Overview

Statistical inference allows us to use information from a sample to make conclusions about a population. A sample statistic is used as a point estimate for a population parameter. For example, the sample proportion () is used to estimate the population proportion (p). Because different samples can produce different results, this difference is known as sampling variability.

The variability of a sample proportion is measured using the standard error (SE). Standard error measures how much the sample statistic would vary if we repeatedly took samples from the same population.

The formula for the standard error of a proportion is:

\[ SE = \sqrt{\frac{p(1-p)}{n}} \]

Since the population proportion is usually unknown, we estimate it using the sample proportion:

\[ SE = \sqrt{\frac{\hat{p}(1-\hat{p})}{n}} \]

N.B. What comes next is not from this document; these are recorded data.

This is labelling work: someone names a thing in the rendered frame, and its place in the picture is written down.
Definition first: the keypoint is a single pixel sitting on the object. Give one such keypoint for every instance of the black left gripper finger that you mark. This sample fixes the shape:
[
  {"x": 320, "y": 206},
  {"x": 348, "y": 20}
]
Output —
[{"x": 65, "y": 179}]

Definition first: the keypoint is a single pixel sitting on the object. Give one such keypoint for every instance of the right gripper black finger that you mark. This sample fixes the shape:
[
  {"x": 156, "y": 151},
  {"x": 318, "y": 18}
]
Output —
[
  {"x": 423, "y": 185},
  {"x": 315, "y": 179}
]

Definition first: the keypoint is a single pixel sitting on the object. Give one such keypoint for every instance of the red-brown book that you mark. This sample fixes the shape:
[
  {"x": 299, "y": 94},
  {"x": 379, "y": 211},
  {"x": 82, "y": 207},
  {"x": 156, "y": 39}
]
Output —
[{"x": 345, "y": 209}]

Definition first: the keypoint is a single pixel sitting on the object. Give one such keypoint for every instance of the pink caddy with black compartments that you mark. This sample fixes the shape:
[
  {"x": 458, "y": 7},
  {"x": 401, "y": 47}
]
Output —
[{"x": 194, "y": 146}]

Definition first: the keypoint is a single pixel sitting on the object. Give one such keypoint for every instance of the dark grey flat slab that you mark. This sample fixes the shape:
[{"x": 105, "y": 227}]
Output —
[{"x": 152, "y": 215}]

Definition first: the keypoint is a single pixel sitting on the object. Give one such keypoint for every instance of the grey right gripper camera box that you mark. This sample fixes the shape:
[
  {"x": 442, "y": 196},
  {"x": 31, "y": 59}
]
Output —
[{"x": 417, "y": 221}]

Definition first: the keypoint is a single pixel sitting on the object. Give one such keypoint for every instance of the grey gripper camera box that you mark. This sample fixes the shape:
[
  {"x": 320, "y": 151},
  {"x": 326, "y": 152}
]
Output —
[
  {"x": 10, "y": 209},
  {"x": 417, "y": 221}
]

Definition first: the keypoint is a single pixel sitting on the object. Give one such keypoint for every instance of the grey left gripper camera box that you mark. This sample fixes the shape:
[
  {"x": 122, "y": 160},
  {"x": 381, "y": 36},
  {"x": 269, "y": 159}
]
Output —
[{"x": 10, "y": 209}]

As the sample size increases, the standard error becomes smaller, meaning the estimates become more consistent.

Confidence Intervals

A confidence interval provides a range of plausible values for the population parameter. A 95% confidence interval can be estimated using:

\[ \hat{p} \pm 2(SE) \]

This means we are 95% confident that the true population proportion falls within this range.

Central Limit Theorem

The Central Limit Theorem states that the sampling distribution of the sample proportion will be approximately normal if the following conditions are met:

  1. Observations are independent
  2. There are at least 10 successes and 10 failures

When these conditions are satisfied, the sampling distribution can be modeled using a normal distribution centered at the population proportion.

Hypothesis Testing

Hypothesis testing is used to evaluate claims about population parameters.

The null hypothesis (H₀) represents the current assumption or status quo, while the alternative hypothesis (Hₐ) represents the competing claim.

Example:

\[ H_0: p = p_0 \]

\[ H_A: p \neq p_0 \]

P-Value

The p-value is the probability of observing a sample statistic at least as extreme as the one obtained, assuming the null hypothesis is true.

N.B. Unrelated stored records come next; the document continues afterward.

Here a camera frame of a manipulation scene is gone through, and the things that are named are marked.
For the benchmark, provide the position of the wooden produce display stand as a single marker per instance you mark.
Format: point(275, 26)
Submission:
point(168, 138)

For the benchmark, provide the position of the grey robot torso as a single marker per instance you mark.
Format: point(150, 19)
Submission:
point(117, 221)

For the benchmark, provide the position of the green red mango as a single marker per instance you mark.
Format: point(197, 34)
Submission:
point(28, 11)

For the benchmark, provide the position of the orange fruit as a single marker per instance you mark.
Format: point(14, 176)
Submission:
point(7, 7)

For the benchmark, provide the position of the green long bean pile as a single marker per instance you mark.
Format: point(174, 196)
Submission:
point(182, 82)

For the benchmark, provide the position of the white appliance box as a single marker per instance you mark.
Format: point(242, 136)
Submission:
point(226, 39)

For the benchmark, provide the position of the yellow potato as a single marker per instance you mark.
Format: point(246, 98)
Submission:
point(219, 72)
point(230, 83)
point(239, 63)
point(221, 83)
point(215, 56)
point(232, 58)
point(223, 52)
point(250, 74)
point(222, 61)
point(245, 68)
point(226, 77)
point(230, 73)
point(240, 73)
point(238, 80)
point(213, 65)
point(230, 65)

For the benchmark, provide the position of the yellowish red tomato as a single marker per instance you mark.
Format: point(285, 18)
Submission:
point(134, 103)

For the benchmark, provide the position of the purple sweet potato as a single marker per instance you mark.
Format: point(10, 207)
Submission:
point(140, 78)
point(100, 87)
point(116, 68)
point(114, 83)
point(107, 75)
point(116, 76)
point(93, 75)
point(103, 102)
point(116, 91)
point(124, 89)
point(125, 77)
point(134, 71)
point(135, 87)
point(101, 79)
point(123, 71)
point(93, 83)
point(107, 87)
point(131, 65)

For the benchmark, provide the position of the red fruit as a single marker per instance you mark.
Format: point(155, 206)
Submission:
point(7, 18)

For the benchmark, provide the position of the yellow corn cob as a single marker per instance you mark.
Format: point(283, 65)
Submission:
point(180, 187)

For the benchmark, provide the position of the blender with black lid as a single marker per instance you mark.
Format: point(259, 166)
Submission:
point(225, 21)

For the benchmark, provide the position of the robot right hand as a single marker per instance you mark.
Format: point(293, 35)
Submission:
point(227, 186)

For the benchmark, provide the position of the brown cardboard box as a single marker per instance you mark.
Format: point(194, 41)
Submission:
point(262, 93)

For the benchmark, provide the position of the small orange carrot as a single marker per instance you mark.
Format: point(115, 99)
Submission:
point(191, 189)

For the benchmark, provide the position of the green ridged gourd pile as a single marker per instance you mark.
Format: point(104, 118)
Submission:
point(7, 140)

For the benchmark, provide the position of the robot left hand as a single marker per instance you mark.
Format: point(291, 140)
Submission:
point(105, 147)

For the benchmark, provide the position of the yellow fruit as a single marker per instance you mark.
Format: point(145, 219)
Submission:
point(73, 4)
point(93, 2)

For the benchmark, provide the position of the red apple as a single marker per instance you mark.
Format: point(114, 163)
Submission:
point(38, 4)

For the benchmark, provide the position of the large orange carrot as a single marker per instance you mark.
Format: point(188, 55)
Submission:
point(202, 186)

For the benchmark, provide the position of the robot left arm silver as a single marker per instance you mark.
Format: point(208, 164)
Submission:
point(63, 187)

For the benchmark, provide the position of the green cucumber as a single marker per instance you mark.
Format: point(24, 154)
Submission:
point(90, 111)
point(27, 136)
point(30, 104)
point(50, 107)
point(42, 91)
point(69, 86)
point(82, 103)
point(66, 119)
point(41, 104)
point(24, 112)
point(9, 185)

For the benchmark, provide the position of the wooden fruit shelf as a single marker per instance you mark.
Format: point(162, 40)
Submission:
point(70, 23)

If the p-value is less than the significance level (α), we reject the null hypothesis.

Type 1 and Type 2 Errors

A Type 1 error occurs when we reject a true null hypothesis.

A Type 2 error occurs when we fail to reject a false null hypothesis.

Significance Level

The significance level is often set to 0.05. This means there is a 5% chance of rejecting the null hypothesis when it is actually true.

Statistical vs Practical Significance

Statistical significance refers to whether a result is unlikely to occur by chance. Practical significance refers to whether the result has meaningful real-world importance.